[Data segment]

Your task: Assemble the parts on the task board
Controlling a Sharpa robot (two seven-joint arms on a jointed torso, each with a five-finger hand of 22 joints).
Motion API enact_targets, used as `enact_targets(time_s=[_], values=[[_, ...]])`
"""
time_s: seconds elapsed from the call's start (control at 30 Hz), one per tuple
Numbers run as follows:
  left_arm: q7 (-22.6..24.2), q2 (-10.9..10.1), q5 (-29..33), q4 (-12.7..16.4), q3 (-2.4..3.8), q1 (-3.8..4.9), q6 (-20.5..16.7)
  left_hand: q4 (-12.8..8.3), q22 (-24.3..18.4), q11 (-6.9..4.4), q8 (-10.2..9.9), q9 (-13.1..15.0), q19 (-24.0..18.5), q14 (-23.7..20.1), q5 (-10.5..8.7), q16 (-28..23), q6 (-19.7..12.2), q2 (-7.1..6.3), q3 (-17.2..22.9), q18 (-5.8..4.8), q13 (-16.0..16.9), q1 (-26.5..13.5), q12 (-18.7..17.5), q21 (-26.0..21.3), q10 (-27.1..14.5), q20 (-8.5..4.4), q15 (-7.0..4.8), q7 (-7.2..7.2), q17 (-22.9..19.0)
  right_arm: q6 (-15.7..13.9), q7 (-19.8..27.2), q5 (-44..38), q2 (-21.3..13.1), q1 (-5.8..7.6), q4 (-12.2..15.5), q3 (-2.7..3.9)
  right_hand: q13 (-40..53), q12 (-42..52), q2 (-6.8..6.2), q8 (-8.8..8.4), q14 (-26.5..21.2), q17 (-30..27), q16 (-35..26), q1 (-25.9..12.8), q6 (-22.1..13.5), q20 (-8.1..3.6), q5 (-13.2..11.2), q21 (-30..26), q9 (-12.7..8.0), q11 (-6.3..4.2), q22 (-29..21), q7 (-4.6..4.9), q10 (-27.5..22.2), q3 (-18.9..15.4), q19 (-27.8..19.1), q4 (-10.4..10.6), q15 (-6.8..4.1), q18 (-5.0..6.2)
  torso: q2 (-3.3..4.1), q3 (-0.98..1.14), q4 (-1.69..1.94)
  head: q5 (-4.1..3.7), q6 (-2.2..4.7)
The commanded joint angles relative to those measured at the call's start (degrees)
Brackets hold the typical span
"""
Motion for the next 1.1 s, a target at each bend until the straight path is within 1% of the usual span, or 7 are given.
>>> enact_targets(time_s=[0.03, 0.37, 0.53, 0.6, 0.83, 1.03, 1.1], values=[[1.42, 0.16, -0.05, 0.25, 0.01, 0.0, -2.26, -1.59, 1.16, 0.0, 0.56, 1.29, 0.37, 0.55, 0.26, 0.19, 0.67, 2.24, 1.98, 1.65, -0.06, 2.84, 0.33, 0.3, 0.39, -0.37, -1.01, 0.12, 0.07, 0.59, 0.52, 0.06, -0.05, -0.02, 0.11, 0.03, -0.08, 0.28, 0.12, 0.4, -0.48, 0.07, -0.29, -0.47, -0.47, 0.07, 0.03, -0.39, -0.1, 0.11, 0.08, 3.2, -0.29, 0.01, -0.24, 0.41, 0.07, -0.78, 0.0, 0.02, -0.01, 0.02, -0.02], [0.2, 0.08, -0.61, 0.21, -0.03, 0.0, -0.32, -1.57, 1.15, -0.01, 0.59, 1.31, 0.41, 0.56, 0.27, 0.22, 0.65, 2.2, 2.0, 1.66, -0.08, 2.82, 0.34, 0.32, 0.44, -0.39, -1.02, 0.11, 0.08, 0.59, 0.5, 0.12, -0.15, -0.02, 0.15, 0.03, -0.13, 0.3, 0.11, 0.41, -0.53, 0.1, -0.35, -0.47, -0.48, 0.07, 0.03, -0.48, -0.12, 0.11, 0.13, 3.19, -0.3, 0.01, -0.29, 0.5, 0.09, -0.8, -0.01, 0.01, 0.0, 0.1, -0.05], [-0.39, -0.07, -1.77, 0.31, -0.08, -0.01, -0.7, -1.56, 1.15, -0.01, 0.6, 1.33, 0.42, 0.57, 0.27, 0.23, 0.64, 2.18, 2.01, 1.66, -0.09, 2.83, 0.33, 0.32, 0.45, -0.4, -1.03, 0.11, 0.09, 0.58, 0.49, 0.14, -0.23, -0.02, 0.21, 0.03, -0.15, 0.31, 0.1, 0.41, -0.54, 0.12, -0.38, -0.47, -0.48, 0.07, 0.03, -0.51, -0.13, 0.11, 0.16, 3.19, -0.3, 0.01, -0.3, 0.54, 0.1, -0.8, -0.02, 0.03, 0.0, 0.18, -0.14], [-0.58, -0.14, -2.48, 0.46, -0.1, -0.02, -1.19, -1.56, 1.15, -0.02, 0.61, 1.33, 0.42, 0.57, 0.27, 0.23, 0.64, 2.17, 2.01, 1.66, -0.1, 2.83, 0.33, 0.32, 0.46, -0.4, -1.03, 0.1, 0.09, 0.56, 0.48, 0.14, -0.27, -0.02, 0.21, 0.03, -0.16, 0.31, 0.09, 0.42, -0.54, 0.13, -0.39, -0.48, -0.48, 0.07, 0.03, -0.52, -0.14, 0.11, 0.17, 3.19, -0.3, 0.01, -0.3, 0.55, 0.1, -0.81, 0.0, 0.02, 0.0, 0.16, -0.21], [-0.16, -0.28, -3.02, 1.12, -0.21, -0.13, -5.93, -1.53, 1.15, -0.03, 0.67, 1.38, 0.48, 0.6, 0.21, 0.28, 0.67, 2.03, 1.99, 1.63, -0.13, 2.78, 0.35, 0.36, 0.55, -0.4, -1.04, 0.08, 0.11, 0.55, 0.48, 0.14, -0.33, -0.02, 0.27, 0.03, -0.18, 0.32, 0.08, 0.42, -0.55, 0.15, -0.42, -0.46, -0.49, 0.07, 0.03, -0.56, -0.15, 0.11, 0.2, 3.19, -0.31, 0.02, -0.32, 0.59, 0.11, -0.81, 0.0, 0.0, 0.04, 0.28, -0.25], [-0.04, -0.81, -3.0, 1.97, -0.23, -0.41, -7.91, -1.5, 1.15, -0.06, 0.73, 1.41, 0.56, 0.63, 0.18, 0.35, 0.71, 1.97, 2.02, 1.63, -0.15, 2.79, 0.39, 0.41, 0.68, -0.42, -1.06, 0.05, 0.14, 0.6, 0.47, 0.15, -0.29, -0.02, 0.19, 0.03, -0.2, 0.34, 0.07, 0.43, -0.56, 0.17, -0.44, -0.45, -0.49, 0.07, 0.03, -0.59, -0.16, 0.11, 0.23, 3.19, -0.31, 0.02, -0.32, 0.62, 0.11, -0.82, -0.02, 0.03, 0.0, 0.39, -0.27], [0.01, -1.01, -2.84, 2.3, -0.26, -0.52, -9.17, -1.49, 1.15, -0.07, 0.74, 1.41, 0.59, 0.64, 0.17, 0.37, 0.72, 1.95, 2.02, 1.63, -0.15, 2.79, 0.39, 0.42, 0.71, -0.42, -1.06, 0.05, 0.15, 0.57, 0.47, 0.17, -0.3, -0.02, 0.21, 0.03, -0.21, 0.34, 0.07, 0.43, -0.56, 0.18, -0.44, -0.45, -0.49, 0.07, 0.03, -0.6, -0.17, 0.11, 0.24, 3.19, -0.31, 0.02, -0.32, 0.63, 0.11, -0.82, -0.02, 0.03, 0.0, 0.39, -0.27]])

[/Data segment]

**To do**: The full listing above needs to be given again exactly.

**Answer for the task**:
Your task: Assemble the parts on the task board
Controlling a Sharpa robot (two seven-joint arms on a jointed torso, each with a five-finger hand of 22 joints).
Motion API enact_targets, used as `enact_targets(time_s=[_], values=[[_, ...]])`
"""
time_s: seconds elapsed from the call's start (control at 30 Hz), one per tuple
Numbers run as follows:
  left_arm: q7 (-22.6..24.2), q2 (-10.9..10.1), q5 (-29..33), q4 (-12.7..16.4), q3 (-2.4..3.8), q1 (-3.8..4.9), q6 (-20.5..16.7)
  left_hand: q4 (-12.8..8.3), q22 (-24.3..18.4), q11 (-6.9..4.4), q8 (-10.2..9.9), q9 (-13.1..15.0), q19 (-24.0..18.5), q14 (-23.7..20.1), q5 (-10.5..8.7), q16 (-28..23), q6 (-19.7..12.2), q2 (-7.1..6.3), q3 (-17.2..22.9), q18 (-5.8..4.8), q13 (-16.0..16.9), q1 (-26.5..13.5), q12 (-18.7..17.5), q21 (-26.0..21.3), q10 (-27.1..14.5), q20 (-8.5..4.4), q15 (-7.0..4.8), q7 (-7.2..7.2), q17 (-22.9..19.0)
  right_arm: q6 (-15.7..13.9), q7 (-19.8..27.2), q5 (-44..38), q2 (-21.3..13.1), q1 (-5.8..7.6), q4 (-12.2..15.5), q3 (-2.7..3.9)
  right_hand: q13 (-40..53), q12 (-42..52), q2 (-6.8..6.2), q8 (-8.8..8.4), q14 (-26.5..21.2), q17 (-30..27), q16 (-35..26), q1 (-25.9..12.8), q6 (-22.1..13.5), q20 (-8.1..3.6), q5 (-13.2..11.2), q21 (-30..26), q9 (-12.7..8.0), q11 (-6.3..4.2), q22 (-29..21), q7 (-4.6..4.9), q10 (-27.5..22.2), q3 (-18.9..15.4), q19 (-27.8..19.1), q4 (-10.4..10.6), q15 (-6.8..4.1), q18 (-5.0..6.2)
  torso: q2 (-3.3..4.1), q3 (-0.98..1.14), q4 (-1.69..1.94)
  head: q5 (-4.1..3.7), q6 (-2.2..4.7)
The commanded joint angles relative to those measured at the call's start (degrees)
Brackets hold the typical span
"""
Motion for the next 1.1 s, a target at each bend until the straight path is within 1% of the usual span, or 7 are given.
>>> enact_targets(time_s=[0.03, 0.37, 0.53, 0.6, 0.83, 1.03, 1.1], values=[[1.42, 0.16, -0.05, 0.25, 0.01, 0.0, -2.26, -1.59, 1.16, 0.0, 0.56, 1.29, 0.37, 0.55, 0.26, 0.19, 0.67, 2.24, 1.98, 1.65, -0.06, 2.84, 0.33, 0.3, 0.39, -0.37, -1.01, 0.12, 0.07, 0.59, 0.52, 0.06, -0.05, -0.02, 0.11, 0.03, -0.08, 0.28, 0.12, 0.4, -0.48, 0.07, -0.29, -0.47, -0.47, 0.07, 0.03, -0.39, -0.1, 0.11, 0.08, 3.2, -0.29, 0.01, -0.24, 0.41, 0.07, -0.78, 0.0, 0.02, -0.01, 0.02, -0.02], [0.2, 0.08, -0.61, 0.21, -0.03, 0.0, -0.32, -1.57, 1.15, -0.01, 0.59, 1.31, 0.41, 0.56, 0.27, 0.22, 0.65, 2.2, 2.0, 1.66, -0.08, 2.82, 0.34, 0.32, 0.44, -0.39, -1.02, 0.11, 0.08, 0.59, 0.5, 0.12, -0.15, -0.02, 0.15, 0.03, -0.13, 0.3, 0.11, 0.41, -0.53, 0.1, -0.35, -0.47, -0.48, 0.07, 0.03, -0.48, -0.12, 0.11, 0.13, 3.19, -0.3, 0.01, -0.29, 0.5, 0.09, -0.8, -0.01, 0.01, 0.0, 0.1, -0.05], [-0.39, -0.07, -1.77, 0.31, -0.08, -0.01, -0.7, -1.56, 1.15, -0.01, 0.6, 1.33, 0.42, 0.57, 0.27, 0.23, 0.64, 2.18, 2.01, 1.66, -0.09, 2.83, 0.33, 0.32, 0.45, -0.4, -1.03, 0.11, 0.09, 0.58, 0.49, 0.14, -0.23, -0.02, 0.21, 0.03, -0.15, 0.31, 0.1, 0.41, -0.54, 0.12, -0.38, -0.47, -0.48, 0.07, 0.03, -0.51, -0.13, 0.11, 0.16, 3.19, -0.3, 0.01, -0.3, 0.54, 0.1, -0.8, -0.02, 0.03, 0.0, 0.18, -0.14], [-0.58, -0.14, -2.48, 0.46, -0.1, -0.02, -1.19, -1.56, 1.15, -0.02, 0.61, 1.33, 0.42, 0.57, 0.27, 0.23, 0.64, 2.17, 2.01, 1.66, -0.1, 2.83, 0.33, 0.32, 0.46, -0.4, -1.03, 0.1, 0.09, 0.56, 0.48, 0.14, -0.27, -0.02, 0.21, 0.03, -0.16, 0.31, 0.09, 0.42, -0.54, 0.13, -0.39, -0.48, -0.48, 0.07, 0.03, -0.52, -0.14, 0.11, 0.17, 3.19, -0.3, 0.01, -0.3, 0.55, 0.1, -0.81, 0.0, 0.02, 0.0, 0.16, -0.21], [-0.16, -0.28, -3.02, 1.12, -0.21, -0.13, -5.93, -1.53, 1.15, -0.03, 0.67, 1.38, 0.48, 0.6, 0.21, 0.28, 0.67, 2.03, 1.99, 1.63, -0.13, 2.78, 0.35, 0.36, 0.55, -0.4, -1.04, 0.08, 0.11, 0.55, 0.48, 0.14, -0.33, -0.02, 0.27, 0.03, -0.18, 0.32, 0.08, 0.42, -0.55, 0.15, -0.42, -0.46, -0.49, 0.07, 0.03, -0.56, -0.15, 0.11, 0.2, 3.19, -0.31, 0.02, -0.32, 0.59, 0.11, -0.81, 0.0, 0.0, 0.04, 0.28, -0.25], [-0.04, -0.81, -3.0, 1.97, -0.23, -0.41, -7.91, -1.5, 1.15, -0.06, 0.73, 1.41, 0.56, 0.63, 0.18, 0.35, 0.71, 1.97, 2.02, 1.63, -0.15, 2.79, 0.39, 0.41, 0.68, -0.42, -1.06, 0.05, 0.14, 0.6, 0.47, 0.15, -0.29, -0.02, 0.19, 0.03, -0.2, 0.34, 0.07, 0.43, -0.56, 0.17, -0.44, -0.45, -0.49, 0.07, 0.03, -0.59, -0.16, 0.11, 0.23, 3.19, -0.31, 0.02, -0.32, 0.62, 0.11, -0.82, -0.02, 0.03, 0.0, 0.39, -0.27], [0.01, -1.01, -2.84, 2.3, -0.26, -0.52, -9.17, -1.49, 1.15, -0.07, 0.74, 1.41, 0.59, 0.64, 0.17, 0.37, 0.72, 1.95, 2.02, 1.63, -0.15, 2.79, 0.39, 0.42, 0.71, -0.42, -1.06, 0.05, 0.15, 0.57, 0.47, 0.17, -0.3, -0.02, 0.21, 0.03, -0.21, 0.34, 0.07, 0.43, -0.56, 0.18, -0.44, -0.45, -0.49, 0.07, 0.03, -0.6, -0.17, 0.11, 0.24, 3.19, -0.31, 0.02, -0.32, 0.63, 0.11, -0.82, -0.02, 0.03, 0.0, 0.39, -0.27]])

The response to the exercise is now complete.